Look below for the line that contains "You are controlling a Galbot", then copy it and each following line exactly, through and including the line that contains "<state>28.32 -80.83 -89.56".

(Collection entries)

▶

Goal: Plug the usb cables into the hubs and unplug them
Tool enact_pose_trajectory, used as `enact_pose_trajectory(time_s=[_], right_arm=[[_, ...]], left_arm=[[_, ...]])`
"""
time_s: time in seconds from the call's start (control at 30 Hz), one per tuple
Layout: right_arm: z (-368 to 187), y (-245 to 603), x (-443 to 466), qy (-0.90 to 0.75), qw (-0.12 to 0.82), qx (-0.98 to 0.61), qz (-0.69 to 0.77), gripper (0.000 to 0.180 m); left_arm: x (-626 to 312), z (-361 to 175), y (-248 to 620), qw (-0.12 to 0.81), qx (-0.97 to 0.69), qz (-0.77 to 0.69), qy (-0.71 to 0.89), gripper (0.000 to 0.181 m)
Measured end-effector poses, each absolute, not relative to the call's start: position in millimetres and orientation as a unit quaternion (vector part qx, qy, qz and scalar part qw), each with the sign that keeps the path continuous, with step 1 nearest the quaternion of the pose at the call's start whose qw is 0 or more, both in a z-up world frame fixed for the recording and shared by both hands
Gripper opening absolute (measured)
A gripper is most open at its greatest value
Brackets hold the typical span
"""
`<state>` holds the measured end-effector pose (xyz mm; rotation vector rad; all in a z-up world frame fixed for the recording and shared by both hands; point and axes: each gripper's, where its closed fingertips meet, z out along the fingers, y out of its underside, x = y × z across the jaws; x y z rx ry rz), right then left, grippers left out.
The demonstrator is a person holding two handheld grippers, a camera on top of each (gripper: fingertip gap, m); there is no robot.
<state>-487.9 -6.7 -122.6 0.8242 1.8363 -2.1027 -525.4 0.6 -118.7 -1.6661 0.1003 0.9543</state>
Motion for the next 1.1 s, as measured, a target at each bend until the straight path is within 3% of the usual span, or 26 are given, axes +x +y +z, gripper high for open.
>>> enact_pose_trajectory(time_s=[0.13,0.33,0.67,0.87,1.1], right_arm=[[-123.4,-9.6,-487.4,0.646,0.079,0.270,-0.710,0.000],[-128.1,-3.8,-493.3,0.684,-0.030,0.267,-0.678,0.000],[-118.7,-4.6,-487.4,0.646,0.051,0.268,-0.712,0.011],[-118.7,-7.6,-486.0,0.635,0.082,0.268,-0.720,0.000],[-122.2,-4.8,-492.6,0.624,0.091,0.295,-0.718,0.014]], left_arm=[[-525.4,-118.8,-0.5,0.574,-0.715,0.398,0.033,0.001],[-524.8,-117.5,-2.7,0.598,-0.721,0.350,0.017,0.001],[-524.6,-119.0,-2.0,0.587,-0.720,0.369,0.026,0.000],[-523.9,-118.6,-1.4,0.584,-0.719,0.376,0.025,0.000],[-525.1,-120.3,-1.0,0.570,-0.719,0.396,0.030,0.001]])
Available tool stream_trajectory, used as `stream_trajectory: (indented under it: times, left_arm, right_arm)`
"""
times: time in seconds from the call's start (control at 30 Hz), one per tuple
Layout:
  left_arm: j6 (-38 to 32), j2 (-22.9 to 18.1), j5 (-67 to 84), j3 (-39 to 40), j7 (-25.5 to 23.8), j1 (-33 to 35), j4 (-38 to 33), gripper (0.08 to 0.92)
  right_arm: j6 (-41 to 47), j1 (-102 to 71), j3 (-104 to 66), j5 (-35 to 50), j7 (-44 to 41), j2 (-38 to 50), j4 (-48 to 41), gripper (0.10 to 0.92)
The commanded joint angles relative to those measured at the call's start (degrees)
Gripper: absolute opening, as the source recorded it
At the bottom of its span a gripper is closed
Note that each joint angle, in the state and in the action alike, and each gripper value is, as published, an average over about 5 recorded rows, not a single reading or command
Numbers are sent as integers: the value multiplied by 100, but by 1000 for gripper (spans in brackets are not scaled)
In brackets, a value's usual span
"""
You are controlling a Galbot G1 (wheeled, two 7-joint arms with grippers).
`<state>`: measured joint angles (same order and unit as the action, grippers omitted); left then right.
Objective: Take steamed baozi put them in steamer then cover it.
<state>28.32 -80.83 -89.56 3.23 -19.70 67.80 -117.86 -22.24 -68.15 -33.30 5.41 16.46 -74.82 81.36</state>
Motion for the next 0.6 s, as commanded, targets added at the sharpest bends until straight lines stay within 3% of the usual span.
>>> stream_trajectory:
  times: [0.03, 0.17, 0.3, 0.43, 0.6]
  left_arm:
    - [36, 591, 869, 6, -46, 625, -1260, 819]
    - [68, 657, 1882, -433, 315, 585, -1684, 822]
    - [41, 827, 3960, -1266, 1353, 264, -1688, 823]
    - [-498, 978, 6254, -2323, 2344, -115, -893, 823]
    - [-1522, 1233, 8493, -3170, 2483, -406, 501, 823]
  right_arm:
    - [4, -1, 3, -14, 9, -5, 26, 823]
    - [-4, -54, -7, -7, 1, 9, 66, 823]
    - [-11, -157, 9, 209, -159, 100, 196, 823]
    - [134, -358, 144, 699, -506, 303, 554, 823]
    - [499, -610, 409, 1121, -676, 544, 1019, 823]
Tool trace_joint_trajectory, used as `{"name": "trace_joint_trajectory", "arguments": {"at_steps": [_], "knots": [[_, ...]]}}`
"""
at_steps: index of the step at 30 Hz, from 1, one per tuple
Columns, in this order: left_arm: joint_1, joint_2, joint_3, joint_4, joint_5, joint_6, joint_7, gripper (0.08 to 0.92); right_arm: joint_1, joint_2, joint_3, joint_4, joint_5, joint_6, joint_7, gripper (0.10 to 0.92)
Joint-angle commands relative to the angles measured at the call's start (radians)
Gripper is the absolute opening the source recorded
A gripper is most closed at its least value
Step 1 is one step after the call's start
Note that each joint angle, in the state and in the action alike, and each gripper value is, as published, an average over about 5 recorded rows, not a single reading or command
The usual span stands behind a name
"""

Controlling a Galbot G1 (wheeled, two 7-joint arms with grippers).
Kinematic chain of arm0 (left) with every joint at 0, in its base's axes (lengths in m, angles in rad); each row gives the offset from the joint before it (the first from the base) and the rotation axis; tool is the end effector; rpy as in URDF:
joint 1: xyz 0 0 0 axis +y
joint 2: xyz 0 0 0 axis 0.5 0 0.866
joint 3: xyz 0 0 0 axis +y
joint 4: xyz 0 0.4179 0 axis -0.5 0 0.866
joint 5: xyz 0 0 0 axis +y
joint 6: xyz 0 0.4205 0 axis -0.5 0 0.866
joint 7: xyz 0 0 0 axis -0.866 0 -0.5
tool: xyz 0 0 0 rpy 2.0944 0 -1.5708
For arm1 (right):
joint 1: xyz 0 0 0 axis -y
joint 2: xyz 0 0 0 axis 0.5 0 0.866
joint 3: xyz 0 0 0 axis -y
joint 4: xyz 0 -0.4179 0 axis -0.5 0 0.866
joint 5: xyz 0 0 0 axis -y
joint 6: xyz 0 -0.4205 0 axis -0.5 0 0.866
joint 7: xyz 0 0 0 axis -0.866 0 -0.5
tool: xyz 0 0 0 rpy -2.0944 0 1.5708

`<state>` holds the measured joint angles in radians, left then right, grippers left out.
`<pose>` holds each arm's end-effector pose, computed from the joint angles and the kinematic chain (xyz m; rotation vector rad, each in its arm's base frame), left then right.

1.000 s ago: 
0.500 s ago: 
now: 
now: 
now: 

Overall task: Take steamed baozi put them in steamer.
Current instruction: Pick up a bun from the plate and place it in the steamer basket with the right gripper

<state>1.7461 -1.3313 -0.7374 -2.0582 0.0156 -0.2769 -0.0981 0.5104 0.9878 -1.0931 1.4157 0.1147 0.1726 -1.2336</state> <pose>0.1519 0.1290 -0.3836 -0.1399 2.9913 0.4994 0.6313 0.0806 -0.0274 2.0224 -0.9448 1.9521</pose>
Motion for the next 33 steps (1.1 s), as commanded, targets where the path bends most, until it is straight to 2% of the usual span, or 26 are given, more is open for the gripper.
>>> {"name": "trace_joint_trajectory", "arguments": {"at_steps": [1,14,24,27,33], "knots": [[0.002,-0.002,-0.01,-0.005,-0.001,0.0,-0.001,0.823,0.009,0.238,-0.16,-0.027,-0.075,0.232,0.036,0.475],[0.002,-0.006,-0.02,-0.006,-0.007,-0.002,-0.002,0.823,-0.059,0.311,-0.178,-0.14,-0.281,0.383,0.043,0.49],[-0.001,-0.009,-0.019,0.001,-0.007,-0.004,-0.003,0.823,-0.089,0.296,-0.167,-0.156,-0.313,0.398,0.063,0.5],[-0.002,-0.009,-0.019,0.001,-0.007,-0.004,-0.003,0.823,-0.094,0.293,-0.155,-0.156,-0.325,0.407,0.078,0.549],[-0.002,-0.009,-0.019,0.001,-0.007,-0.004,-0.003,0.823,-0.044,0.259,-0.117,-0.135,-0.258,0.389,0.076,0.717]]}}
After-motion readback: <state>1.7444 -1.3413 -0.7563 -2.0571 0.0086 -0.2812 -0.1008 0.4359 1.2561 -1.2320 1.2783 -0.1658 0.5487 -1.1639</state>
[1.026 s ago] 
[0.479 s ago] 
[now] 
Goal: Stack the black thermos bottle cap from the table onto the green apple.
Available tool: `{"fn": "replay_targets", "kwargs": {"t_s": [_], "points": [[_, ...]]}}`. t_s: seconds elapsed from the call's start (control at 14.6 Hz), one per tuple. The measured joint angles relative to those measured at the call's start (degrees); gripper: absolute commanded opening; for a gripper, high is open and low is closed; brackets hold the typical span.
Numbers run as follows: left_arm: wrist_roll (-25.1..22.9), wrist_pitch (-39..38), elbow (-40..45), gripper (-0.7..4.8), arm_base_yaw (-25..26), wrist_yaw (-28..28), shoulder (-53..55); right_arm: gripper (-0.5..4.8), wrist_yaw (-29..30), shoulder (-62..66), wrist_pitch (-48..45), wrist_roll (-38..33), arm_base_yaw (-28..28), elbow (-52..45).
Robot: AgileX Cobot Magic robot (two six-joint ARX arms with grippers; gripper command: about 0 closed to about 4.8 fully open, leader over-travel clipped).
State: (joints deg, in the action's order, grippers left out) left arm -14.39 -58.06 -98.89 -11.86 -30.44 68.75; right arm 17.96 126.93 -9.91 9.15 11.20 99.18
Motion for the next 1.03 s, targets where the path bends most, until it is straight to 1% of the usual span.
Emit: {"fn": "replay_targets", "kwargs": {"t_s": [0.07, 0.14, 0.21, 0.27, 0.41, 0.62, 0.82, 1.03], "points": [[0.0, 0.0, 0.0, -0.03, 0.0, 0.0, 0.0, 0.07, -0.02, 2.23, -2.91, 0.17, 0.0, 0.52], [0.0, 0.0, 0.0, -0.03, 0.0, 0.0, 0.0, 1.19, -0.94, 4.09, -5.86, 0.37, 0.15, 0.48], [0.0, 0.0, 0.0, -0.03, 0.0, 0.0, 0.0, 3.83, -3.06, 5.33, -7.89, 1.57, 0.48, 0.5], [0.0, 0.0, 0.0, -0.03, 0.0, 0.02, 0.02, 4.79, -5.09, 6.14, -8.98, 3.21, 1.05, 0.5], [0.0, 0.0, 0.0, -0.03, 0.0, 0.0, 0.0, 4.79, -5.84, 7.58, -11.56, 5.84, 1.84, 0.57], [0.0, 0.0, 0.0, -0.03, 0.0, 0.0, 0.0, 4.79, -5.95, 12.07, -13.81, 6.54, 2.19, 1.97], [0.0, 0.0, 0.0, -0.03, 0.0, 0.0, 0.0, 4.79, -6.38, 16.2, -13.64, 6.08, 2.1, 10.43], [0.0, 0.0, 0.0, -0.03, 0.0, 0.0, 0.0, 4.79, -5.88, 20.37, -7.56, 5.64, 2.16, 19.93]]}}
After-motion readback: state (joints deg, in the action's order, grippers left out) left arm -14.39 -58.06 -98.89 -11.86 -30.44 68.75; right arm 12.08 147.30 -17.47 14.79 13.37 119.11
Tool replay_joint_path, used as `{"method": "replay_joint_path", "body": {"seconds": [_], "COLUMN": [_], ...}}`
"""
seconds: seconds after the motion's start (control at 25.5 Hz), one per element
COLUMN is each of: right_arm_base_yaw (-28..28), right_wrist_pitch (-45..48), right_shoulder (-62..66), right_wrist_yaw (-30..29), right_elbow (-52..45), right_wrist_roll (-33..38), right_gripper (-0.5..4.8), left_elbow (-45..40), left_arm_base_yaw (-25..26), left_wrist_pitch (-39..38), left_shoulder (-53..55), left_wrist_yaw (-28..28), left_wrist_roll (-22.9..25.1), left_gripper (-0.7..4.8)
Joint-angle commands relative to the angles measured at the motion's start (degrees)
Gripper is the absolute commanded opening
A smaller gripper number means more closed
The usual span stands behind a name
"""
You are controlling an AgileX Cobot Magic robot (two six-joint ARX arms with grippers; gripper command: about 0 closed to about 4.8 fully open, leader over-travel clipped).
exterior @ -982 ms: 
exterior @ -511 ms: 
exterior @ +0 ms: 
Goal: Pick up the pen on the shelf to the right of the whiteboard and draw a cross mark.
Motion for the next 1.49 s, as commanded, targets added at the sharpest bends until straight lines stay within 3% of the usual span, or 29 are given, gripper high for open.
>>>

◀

Result =>
You are controlling a Galbot G1 (wheeled, two 7-joint arms with grippers).
`<state>`: measured joint angles (same order and unit as the action, grippers omitted); left then right.
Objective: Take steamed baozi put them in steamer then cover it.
<state>28.32 -80.83 -89.56 3.23 -19.70 67.80 -117.86 -22.24 -68.15 -33.30 5.41 16.46 -74.82 81.36</state>

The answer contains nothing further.